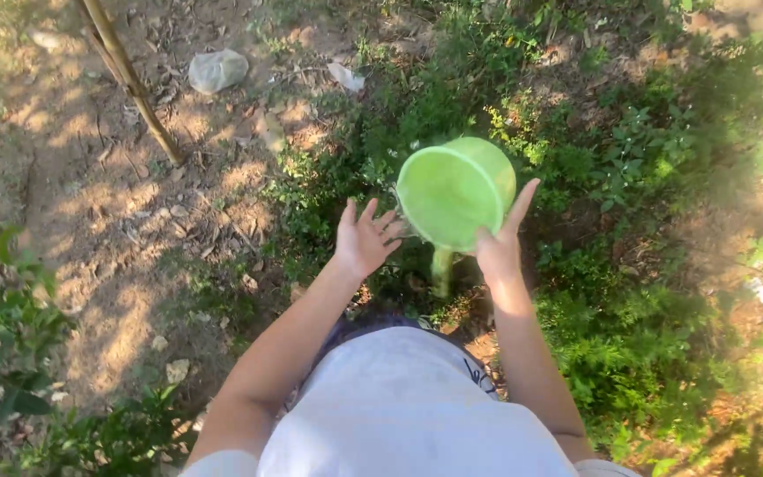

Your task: Watering various plants and bushes in an outdoor garden using a water dipper.

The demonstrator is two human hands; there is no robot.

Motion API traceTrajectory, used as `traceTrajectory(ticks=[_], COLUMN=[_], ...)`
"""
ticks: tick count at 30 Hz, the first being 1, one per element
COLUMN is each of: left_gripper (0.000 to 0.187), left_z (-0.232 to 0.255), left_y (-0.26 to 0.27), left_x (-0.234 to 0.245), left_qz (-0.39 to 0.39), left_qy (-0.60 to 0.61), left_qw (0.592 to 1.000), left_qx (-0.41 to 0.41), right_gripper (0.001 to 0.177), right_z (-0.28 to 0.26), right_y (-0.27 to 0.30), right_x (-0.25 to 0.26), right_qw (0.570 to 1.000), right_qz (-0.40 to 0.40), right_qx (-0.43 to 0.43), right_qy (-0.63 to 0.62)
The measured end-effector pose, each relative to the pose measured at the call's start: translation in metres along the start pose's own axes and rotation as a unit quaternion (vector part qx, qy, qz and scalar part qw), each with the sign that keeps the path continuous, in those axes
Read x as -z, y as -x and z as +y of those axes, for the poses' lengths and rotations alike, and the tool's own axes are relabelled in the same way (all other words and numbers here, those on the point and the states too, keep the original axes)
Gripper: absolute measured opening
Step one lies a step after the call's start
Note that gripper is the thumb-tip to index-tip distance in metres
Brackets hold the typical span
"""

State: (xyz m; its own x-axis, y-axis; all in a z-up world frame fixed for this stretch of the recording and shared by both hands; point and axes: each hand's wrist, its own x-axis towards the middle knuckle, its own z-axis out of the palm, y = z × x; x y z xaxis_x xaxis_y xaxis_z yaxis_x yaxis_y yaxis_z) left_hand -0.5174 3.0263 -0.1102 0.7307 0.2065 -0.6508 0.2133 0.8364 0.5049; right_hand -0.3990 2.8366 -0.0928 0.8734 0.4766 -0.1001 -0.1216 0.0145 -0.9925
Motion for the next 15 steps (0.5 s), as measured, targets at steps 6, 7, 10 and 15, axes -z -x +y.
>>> traceTrajectory(ticks=[6, 7, 10, 15], left_gripper=[0.079, 0.077, 0.040, 0.045], left_z=[-0.069, -0.073, -0.004, 0.102], left_y=[-0.108, -0.117, -0.094, -0.026], left_x=[-0.008, -0.011, -0.028, -0.027], left_qz=[-0.029, -0.052, 0.212, -0.423], left_qy=[0.204, 0.226, 0.473, 0.065], left_qw=[0.975, 0.965, 0.855, 0.877], left_qx=[-0.086, -0.125, 0.001, -0.217], right_gripper=[0.103, 0.097, 0.065, 0.065], right_z=[-0.026, -0.043, 0.035, 0.049], right_y=[-0.005, -0.004, -0.032, -0.022], right_x=[-0.006, -0.009, 0.052, 0.108], right_qw=[0.990, 1.000, 0.899, 0.906], right_qz=[-0.011, 0.003, -0.086, -0.133], right_qx=[0.109, 0.004, -0.214, -0.190], right_qy=[0.083, 0.008, -0.372, -0.353])
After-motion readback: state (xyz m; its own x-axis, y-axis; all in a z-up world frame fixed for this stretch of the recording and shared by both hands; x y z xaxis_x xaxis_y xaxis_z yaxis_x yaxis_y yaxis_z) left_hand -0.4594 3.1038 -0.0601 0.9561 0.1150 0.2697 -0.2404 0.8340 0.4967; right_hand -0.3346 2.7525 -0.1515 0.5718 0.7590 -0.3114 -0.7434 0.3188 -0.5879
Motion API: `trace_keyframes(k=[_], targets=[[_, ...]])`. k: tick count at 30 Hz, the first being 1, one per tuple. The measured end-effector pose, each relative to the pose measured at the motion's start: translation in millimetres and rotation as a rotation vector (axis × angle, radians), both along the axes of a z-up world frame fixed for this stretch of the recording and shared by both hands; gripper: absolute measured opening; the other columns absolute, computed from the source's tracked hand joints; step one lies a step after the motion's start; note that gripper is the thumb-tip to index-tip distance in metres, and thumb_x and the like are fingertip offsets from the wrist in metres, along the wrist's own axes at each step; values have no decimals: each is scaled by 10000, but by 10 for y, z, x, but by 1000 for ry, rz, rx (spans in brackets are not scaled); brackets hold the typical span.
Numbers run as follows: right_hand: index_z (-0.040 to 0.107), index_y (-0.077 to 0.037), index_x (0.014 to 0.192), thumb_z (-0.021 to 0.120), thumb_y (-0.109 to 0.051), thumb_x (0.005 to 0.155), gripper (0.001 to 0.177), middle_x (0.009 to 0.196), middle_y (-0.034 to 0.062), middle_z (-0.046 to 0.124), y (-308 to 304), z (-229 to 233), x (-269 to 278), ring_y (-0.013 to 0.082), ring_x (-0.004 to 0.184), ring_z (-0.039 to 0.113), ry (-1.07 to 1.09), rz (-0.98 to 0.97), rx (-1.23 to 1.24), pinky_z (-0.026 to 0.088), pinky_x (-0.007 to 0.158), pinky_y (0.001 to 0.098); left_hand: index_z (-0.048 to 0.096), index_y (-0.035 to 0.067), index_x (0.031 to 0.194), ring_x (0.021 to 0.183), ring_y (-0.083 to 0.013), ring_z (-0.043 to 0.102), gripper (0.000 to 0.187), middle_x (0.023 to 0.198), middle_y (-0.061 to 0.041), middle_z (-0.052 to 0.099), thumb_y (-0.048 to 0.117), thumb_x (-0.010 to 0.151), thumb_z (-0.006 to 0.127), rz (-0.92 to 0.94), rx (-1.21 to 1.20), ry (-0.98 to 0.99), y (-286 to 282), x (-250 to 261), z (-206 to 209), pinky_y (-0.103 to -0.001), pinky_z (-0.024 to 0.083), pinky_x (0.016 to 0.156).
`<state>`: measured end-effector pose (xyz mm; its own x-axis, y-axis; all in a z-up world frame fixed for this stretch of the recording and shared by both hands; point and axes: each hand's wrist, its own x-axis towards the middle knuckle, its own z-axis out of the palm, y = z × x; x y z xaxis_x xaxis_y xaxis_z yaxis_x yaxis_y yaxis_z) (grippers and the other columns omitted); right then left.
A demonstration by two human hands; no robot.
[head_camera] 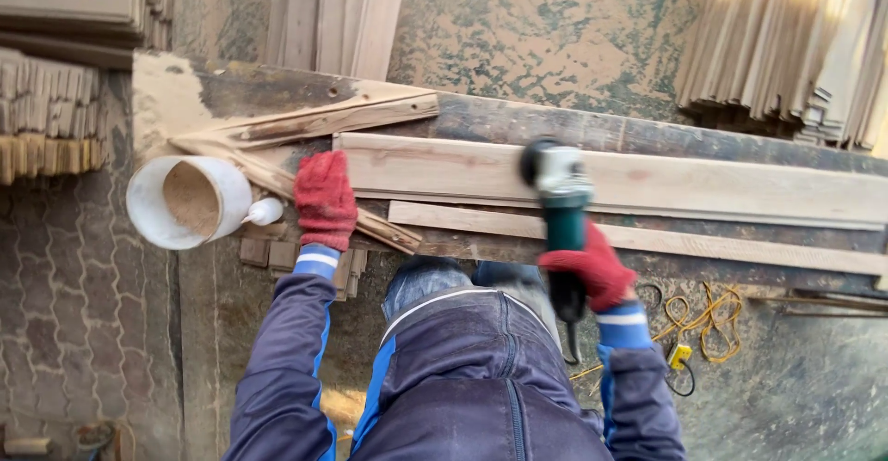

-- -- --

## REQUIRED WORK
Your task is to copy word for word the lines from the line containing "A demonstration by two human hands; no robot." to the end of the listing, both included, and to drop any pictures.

## FINISHED EXERCISE
A demonstration by two human hands; no robot.
[head_camera] 

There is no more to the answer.